An investigator combs through a drug tunnel found in a warehouse Nov. 30, 2011, in Otay Mesa, Calif. The tunnel, which led from the United States to a small business building in Tijuana, was the most sophisticated tunnel ever found in California and included an elevator, wood flooring and lighting. (Sandy Huffaker/ Getty Images)
The surface of the earth has been mapped and mastered, with lidar, photography, infrared and other now-familiar systems, on satellites, manned aircraft and drones. Thermal imagers can even penetrate thin layers of soil. But go just a bit deeper, and you reach one of the last frontiers of ISR. How do you see into solid ground, below the roads, the rocks and the desert sand?
It’s a hot topic in U.S. government research. Tunnels have bedeviled prisons, security forces and border agents for years. Last summer, authorities discovered a 240-yard drug tunnel, fitted with electricity and lights and a ventilation system, under Arizona’s border with Mexico. The year before, there was embarrassing news from Kandahar: Almost 500 prisoners, including Taliban fighters, escaped from an Afghan prison via a 1,000-foot tunnel.
One of the focal points for research is the Rapid Reaction Tunnel Detection, a joint effort between the U.S. Defense Department’s Northern Command and the Department of Homeland Security’s Science and Technology Directorate. Along with prime contractor The Mitre Corp., program officials may be closing in on a possible solution.
There is actually one borefinder system already deployed. Called Border Tunneling Activity Detection System, it was developed by Raytheon BBN under contract with the Army Corps of Engineers. But the name may be a bit optimistic.
It’s an array of geophones — microphones that can detect noise in the earth — connected to advanced processors. Though it is still a research and development project, it has been tested and even deployed in the U.S., in Customs and Border Protection’s San Diego sector, according to congressional testimony. But the system is really just detecting noises from the ground: drills, chisels, people pushing carts full of drugs. The idea is a vast refinement to holding one’s ear to the ground, and it doesn’t help find the tunnels that are there. And on the southeast border with Mexico, where geology is complex, there is a lot of clutter to confuse the sensors.

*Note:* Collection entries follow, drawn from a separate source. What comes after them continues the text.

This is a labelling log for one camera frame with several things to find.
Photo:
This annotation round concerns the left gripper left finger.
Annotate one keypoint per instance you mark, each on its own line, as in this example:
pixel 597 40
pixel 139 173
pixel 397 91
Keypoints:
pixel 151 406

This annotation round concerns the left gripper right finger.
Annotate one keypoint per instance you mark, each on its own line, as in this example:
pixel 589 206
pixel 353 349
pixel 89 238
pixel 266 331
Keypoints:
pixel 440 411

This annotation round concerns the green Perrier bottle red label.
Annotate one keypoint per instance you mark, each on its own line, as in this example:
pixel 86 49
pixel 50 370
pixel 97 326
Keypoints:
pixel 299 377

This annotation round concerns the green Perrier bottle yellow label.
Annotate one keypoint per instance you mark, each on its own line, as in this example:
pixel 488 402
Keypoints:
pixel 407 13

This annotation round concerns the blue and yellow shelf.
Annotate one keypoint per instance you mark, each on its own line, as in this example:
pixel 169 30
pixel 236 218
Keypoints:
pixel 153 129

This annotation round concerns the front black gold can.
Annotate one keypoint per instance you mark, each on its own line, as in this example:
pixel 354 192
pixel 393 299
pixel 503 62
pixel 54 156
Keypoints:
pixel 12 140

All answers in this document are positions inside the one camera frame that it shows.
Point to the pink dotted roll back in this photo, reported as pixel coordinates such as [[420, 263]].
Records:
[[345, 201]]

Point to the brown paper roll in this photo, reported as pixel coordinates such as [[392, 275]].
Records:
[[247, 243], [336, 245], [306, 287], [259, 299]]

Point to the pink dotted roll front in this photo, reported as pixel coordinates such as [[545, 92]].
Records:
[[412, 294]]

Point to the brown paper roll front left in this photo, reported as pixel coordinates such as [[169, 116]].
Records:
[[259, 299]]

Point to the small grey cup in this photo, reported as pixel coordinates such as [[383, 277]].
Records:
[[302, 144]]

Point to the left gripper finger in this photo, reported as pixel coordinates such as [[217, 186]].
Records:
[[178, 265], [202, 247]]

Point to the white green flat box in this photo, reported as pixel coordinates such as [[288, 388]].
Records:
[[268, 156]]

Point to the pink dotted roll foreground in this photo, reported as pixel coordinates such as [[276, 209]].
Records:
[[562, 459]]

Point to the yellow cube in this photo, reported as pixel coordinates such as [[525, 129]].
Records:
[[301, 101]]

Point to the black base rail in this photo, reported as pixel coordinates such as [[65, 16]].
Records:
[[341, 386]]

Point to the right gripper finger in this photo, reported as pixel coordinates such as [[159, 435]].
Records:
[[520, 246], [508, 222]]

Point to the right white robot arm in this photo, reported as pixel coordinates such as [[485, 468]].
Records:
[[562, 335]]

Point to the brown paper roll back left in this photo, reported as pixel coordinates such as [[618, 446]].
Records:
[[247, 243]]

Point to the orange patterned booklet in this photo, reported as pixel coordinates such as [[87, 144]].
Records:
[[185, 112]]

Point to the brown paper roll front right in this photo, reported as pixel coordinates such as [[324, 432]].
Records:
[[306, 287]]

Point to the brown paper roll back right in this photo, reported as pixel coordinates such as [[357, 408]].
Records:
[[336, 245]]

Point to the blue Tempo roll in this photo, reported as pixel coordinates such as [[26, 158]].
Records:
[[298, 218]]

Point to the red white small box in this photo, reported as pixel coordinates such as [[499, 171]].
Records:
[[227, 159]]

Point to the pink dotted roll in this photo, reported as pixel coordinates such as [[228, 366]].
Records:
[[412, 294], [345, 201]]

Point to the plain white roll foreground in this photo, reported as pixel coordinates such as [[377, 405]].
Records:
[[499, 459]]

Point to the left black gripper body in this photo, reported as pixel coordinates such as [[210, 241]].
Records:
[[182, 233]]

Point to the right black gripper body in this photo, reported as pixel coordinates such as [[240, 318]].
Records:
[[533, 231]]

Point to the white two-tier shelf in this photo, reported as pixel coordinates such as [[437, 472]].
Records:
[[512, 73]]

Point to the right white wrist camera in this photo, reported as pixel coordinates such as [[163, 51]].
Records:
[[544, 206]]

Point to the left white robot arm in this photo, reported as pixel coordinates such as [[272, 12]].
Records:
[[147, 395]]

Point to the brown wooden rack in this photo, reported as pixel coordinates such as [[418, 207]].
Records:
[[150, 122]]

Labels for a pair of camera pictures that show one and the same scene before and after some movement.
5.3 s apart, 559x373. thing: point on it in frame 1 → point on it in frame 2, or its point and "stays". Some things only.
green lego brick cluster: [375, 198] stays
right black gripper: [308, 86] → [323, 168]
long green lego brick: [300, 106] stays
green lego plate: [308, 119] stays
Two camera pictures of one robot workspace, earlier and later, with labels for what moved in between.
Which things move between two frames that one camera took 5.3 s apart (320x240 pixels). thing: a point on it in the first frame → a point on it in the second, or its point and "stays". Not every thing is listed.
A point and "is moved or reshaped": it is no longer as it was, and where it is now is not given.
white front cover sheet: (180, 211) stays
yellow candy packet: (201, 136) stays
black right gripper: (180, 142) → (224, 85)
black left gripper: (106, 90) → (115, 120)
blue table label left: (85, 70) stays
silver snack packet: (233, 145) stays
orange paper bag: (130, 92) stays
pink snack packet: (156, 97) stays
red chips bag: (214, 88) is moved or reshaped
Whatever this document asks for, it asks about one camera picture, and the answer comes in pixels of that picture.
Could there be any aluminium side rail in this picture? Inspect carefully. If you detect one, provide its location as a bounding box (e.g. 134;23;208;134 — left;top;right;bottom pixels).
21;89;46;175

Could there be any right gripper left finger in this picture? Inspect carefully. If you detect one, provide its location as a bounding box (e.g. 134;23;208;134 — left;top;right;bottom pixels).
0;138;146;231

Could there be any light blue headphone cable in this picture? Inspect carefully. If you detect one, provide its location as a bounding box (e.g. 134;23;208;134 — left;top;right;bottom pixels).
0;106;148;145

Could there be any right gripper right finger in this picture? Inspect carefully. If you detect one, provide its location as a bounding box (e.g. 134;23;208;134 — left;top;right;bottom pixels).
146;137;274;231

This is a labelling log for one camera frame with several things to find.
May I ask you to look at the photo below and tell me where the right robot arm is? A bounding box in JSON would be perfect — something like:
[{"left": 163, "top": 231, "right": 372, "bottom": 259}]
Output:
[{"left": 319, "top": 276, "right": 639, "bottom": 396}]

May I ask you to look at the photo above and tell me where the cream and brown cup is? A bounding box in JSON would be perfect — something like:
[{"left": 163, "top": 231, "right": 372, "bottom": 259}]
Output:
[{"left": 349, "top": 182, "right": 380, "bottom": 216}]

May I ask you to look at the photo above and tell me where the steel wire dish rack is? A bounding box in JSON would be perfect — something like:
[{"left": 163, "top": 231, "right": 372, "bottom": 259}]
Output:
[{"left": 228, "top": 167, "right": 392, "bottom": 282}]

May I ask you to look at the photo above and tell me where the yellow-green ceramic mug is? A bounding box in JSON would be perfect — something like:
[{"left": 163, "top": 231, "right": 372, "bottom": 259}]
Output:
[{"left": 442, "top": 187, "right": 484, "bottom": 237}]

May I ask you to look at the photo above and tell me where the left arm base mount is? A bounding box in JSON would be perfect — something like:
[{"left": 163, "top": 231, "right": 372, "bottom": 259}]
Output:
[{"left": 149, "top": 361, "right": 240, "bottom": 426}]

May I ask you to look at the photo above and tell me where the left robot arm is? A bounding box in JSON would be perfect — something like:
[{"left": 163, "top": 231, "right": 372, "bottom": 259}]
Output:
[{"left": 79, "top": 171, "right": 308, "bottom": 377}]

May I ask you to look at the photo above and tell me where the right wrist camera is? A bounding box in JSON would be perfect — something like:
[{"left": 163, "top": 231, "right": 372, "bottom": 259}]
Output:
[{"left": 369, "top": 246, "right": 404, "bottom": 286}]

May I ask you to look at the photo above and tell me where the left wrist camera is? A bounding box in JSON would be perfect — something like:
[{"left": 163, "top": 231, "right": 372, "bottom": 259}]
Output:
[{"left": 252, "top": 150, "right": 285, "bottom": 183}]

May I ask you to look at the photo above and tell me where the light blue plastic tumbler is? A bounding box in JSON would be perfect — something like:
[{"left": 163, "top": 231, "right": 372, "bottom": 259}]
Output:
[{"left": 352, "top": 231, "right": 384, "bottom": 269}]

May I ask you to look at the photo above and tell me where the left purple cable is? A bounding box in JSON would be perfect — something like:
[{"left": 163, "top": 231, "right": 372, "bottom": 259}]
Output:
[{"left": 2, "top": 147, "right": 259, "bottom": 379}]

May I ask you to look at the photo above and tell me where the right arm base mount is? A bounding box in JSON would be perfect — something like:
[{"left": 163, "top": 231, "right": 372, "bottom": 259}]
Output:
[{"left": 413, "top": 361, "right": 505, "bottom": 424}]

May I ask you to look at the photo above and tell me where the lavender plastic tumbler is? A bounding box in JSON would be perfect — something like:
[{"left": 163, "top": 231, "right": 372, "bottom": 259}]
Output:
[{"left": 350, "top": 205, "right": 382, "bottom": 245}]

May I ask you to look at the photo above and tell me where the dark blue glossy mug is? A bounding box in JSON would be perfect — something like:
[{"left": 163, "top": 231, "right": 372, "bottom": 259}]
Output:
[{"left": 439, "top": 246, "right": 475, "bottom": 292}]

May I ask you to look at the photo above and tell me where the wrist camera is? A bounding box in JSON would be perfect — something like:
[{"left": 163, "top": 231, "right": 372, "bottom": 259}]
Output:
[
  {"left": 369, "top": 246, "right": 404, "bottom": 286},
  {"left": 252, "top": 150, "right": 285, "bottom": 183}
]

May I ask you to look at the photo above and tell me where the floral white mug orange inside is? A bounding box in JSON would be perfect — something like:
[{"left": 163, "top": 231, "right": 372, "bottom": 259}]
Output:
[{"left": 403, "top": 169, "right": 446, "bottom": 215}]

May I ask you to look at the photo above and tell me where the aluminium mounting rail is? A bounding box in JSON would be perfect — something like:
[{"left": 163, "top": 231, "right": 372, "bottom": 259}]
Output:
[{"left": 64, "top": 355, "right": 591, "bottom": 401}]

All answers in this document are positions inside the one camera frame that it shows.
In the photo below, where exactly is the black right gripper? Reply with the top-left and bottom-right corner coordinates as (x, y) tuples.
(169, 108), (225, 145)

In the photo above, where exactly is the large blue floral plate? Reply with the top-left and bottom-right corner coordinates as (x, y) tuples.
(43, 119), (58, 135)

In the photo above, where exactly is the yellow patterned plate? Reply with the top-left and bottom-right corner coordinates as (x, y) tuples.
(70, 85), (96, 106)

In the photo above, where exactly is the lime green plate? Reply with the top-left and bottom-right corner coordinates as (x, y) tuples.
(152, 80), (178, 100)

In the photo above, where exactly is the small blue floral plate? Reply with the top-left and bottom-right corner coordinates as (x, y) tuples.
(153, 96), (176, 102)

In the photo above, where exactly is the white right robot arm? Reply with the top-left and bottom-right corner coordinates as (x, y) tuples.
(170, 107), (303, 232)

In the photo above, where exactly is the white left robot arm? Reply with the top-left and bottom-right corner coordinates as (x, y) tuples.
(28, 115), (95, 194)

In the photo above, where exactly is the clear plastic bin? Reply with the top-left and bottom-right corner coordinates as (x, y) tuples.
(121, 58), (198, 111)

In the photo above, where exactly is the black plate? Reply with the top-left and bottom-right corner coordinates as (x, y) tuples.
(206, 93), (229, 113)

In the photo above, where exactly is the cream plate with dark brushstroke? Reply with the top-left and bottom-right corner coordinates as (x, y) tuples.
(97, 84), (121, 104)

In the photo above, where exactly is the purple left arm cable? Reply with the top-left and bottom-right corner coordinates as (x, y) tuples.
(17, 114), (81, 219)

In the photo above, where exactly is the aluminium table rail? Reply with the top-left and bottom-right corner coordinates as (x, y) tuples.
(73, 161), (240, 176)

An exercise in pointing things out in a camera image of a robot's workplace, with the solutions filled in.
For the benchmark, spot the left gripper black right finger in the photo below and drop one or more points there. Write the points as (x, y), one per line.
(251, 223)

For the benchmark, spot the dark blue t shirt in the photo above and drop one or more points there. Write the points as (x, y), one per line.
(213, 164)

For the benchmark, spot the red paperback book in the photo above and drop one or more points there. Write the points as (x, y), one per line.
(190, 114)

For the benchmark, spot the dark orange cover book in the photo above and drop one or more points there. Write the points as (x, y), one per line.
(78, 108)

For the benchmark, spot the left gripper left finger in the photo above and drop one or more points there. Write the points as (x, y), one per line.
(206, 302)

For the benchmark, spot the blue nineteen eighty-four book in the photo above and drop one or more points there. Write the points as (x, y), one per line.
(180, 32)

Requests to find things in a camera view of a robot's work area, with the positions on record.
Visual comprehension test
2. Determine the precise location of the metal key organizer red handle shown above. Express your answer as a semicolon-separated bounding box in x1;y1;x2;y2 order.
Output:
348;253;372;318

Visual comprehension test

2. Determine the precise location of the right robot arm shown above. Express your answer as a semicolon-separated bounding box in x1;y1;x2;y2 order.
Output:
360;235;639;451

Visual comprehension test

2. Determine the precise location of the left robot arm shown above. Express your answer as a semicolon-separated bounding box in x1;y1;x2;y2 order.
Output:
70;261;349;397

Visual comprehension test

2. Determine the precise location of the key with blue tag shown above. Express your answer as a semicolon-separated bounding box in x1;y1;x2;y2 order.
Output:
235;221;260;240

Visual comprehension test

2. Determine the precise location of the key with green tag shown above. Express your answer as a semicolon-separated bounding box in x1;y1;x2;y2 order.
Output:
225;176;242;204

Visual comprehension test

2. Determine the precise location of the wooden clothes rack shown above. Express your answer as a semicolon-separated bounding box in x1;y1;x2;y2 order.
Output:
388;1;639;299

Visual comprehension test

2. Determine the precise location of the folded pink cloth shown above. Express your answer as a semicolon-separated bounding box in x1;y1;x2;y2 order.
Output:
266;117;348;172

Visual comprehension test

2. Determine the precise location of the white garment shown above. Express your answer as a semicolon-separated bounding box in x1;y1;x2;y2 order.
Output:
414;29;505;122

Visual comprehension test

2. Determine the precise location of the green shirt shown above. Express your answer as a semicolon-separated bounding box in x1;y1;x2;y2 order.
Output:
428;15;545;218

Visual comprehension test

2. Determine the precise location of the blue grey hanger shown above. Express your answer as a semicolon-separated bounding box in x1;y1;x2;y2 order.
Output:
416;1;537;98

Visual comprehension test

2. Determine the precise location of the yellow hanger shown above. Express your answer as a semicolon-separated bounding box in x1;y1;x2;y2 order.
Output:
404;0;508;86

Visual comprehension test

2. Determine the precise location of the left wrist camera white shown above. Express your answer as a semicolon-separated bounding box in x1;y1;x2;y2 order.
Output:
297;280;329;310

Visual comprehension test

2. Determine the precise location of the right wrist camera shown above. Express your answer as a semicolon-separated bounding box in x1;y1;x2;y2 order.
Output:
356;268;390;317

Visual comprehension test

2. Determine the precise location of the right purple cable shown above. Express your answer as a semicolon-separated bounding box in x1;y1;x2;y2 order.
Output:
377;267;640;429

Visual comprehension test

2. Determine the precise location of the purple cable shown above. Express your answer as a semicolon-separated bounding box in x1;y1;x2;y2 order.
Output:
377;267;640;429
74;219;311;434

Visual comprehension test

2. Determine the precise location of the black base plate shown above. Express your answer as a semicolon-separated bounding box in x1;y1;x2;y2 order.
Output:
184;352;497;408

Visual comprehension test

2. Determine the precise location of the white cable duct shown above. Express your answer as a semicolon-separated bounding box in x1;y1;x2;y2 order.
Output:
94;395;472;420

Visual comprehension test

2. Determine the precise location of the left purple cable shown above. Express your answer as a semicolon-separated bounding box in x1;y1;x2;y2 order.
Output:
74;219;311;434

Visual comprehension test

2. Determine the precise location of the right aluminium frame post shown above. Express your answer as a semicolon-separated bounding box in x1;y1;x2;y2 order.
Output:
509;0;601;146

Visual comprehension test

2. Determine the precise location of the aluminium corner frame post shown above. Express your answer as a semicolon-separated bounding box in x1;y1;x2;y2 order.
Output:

You might think that the technology used to find oil and mineral deposits for decades could solve the problem. After all, geologists can find salt domes on top of oil deposits, or seams of coal.
Senior program adviser David Masters oversees the effort at DHS, and he said that in some ways the miner’s tools have proved almost useless in the search for tunnels.
“The miner is looking for gold, the oilman’s looking for oil, and the rescuer is looking for trapped miners,” Masters said. “So what they end up doing is excluding everything else except the specific thing they are interested in. And that particular thing does not have anything to do with a tunnel.”
The way border agents find tunnels now is basically luck. “They find tunnels through intelligence or by accident,” Masters said. “A dog goes and sniffs an area and everyone goes there and they find a tunnel. Or a truck full of equipment or water is driving across the desert and all of a sudden it sinks. Or they are paying snitches.”
A former executive at Hughes Aircraft, where he worked on electro-optical programs, Masters is today employed to examine the technology that might work to actively search for tunnels underground — to find the hollow spaces.
“Nobody’s done it before,” he said. “The physics of it is absolutely fascinating.”
Finding what’s under the surface of the earth is like trying to use an MRI or ultrasound to learn what’s under the skin. In theory, it should be pretty simple: Shoot mechanical or electromagnetic waves and the distortions to the return and the waves’ propagation could help find things like a tunnel. But in an underground world, teaming with unknown boulders, water tables and cracks, it doesn’t work that way.
“If you don’t understand the geophysics associated with the different type of sensor you are using and the earth you are actually standing on,” Masters said, “then you won’t be able to discriminate between targets and clutter.”
He said the solution is to first build computer simulations of the actual geology one wants to probe. Then you build models of how various sensors, seismic or ground-penetrating radar perform there.
During an interview in his office, Masters demonstrated a computer simulation of a section of ground. The simulated chunk of earth is colored blue, and a red translucent tunnel is modeled through it. In slow motion, the simulation of the wave return of “ground-penetrating radar” surges through the image screen.
“If you have a uniform geology,” Masters said, “and a single tunnel, you get a beautiful return. Looks great. And everyone says: ‘Look, there’s a tunnel!’”
But then he showed off another computer model, and this one, of an actual piece of terrain at the border, has rocks and boulders spread throughout on the screen.
He showed off a simulated seismic “thump” running through it. The returns and the wave returns were scattered and unpredictable.
Still, there has been success, at least on the computer. In small areas, where the actual geology has been adequately mapped, the simulations, theoretically, show that a tunnel can be found.
He said so far the chief interest in the U.S. government comes from Customs and Border Protection, the Army and “some agencies that prefer to be unnamed.”
That’s a long way to go before technology can be deployed in the real world, chiefly because there is little room for error. “We can’t go check if every rock or boulder is a tunnel,” Masters said.